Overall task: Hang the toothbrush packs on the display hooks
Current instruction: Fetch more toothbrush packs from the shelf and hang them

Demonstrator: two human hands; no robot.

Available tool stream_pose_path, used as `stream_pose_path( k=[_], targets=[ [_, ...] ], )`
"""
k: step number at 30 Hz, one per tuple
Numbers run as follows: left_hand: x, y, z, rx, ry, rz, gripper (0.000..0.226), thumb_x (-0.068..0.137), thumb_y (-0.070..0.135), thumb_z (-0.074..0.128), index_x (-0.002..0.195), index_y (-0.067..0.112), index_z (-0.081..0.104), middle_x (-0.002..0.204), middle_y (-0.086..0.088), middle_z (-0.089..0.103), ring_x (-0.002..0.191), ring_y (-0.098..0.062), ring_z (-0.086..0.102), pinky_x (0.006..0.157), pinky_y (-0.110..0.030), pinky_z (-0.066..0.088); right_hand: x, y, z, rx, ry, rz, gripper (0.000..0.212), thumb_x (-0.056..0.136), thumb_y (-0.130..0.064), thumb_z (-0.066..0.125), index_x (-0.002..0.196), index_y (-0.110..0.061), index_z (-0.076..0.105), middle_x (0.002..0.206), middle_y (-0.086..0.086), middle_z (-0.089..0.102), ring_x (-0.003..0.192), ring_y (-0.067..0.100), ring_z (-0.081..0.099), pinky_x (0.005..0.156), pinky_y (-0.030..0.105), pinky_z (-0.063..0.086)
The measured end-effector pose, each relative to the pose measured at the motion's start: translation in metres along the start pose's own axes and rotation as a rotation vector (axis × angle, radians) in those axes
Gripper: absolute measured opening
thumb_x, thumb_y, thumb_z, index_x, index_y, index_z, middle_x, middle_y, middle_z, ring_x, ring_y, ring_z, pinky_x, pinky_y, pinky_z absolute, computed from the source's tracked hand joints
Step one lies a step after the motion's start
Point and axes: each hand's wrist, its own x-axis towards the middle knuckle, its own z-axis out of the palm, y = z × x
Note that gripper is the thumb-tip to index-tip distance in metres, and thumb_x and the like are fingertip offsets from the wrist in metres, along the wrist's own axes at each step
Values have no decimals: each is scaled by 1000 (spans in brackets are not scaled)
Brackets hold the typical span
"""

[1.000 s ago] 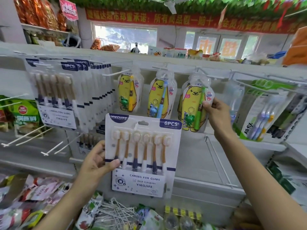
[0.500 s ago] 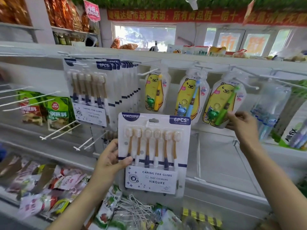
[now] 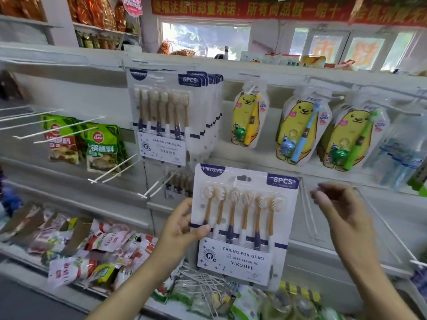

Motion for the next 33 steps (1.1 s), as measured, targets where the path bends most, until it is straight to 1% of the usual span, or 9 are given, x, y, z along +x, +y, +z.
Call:
stream_pose_path(
  k=[3, 6, 10, 14, 17, 22, 26, 29, 33],
  targets=[
    [-13, -14, -18, 4, 19, -57, 51, 83, 0, 74, 129, 12, 55, 123, -12, 69, 112, -31, 67, 85, -40, 59, -40, -19, 34, 155, -217, 60, 24, 87, -36, 61, 108, -25, 67, 105, -9, 74, 98, 7, 69, 82, 15, 53],
    [-28, -27, -39, 22, 66, -98, 56, 76, 11, 77, 129, 16, 57, 124, -11, 68, 113, -31, 67, 87, -42, 58, -68, -16, 64, 315, -346, 141, 27, 90, -29, 61, 114, -18, 67, 113, -3, 75, 105, 11, 70, 84, 16, 53],
    [-46, -44, -68, 58, 150, -140, 56, 75, 2, 79, 125, 17, 57, 115, -11, 73, 107, -31, 70, 81, -34, 59, -88, 3, 98, 384, -450, 242, 29, 85, -10, 65, 115, -9, 65, 110, 3, 76, 103, 16, 72, 84, 20, 55],
    [-65, -60, -92, 119, 239, -165, 63, 74, 16, 86, 128, 20, 55, 117, -2, 73, 109, -21, 69, 82, -30, 58, -97, 27, 131, 372, -494, 331, 29, 86, 12, 66, 109, -6, 67, 103, 2, 78, 99, 20, 74, 80, 20, 56],
    [-81, -67, -104, 193, 291, -206, 62, 71, 34, 87, 123, 27, 54, 111, 17, 73, 103, -7, 70, 81, -20, 56, -103, 35, 154, 383, -539, 360, 28, 87, 13, 65, 106, -7, 68, 100, 1, 78, 97, 19, 74, 80, 24, 58],
    [-104, -88, -146, 287, 279, -349, 93, 55, 43, 95, 135, 26, 51, 120, -7, 71, 104, -26, 71, 90, -38, 57, -105, 40, 192, 387, -580, 368, 24, 88, 10, 66, 103, -8, 68, 100, 1, 78, 97, 19, 74, 86, 34, 59],
    [-100, -92, -169, 334, 342, -357, 100, 41, 54, 96, 128, 23, 57, 110, 0, 75, 88, -21, 73, 74, -25, 57, -108, 43, 225, 387, -596, 373, 23, 90, 7, 65, 104, -12, 68, 103, 1, 77, 99, 18, 73, 86, 31, 58],
    [-87, -92, -187, 362, 359, -339, 83, 52, 40, 94, 125, 24, 59, 109, -3, 74, 87, -17, 72, 73, -23, 56, -105, 46, 250, 375, -577, 371, 22, 91, 3, 66, 108, -12, 69, 105, 1, 77, 100, 17, 73, 82, 27, 57],
    [-61, -93, -211, 359, 328, -353, 63, 64, 16, 88, 114, 39, 56, 107, 5, 70, 91, -15, 71, 72, -22, 56, -98, 50, 280, 355, -518, 398, 23, 91, 4, 65, 109, -11, 67, 102, 0, 78, 98, 16, 73, 76, 23, 57]
  ],
)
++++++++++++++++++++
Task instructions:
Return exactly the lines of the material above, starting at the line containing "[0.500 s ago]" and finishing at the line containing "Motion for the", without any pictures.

Expected answer:
[0.500 s ago] 
[now] 

Motion for the next 33 steps (1.1 s), as measured, targets where the path bends most, until it is straight to 1% of the usual span, or 9 are given, x, y, z along +x, +y, +z.

Nothing else is needed to finish the exercise.